Clinical Presentation and Assessment

Clinical manifestations of DAVFs are highly variable and are related primarily to the location of the fistula as well as retrograde CVD. These range from minor symptoms to intracranial hemorrhage. The vast majority of symptoms can be attributed to the anatomy of the DAVF.

Patients’ symptoms may be sudden or slowly progressive. The degree and type are determined by venous topography, venous flow pattern, and the capacity of surrounding compensatory venous drainage. The most serious neurologic sequelae from DAVFs are associated with retrograde CVD, leading to a propensity to rupture.
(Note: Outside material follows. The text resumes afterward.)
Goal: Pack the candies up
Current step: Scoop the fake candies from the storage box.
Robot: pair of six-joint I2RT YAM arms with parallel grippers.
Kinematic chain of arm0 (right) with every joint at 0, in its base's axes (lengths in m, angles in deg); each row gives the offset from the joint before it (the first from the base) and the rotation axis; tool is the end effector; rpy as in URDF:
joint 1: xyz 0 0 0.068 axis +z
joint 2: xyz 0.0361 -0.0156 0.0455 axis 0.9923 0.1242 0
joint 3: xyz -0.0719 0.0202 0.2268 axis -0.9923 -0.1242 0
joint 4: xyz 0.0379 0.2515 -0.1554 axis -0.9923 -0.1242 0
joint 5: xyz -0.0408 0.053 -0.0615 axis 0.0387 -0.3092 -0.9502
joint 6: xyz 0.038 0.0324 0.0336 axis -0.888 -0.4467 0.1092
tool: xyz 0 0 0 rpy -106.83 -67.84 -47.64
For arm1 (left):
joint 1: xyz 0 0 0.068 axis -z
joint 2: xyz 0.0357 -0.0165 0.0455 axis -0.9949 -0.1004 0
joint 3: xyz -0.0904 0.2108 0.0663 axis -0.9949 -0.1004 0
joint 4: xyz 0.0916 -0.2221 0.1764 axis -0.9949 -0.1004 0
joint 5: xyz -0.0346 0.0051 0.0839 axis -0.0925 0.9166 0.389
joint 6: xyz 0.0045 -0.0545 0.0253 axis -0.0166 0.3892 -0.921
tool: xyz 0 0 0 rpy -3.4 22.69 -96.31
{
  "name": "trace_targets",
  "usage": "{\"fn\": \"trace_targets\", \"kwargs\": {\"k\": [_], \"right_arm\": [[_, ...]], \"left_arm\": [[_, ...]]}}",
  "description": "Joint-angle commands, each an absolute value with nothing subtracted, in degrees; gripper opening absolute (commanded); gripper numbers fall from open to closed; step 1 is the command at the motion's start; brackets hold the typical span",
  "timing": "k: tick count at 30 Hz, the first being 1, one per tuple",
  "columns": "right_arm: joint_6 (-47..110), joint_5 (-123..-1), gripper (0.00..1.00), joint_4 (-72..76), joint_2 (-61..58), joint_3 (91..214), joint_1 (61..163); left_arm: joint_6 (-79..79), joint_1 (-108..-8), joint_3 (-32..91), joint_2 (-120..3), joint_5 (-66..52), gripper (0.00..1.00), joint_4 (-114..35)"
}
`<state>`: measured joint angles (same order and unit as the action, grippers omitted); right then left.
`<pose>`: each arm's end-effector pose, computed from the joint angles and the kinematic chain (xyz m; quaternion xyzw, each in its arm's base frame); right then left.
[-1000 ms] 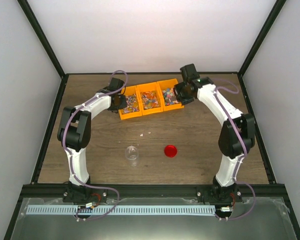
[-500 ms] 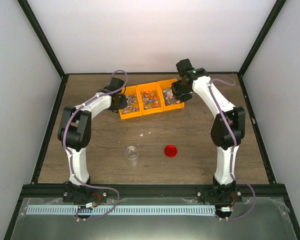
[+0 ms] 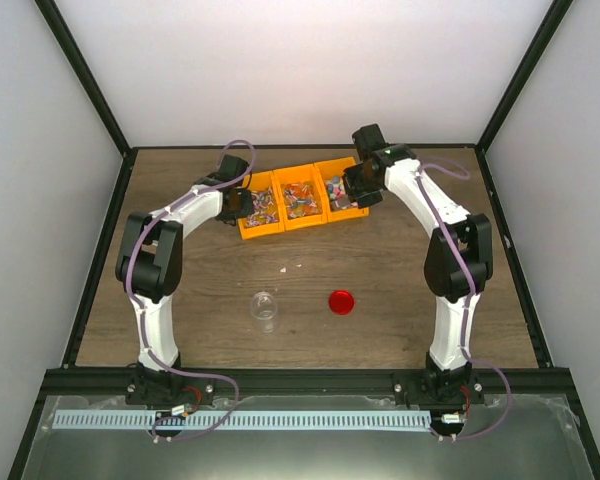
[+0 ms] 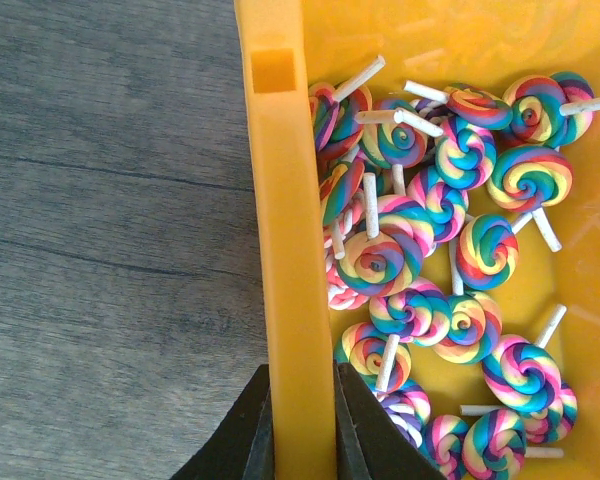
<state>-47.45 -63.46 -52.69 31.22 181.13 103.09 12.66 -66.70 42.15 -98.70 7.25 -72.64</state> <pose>0.4236 0.1611 0.2273 0.5180 0.8252 0.2060 0.0910 0.4286 -0.1306 0.1204 -0.0654 0.9670 -0.0378 0.2432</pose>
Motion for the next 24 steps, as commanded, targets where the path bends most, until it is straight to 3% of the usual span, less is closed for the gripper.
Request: {"fn": "trace_targets", "kwargs": {"k": [1, 9, 19, 24], "right_arm": [[-49.51, -62.65, 0.01, -52.77, 32.38, 177.02, 103.86], [-50.19, -59.89, 0.01, -40.02, 31.64, 167.98, 103.81], [-47.33, -58.31, 0.01, -12.31, 26.03, 147.48, 103.72], [-45.18, -58.41, 0.01, -12.89, 25.42, 145.85, 103.78]], "left_arm": [[13.96, -66.26, 41.10, -103.16, 4.31, 0.04, -73.29], [13.08, -66.22, 41.70, -104.76, 2.98, 0.04, -73.91], [12.78, -66.22, 42.05, -105.71, 1.09, 0.04, -73.79], [13.27, -66.22, 42.24, -106.09, 1.24, 0.04, -73.92]]}}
Focal neurologic deficits likely result from venous hypertension and intracranial hemorrhage from rupture of arterialized leptomeningeal veins.

There are a wide variety of nonhemorrhagic symptoms with which DAVF can present. Relatively benign symptoms such as pain, tinnitus, or bruit are related to arteriovenous shunting and flow within the DAVF. Pulsatile tinnitus or other auditory symptoms may occur with or without pain. These symptoms are likely related to high flow through dural vascular channels at the base of the skull. Other more painful complaints may be related to orbital congestion, stretching of dural leaflets by engorged vascular channels, or to direct compression of the trigeminal nerve by arterialized venous structures near the petrous apex.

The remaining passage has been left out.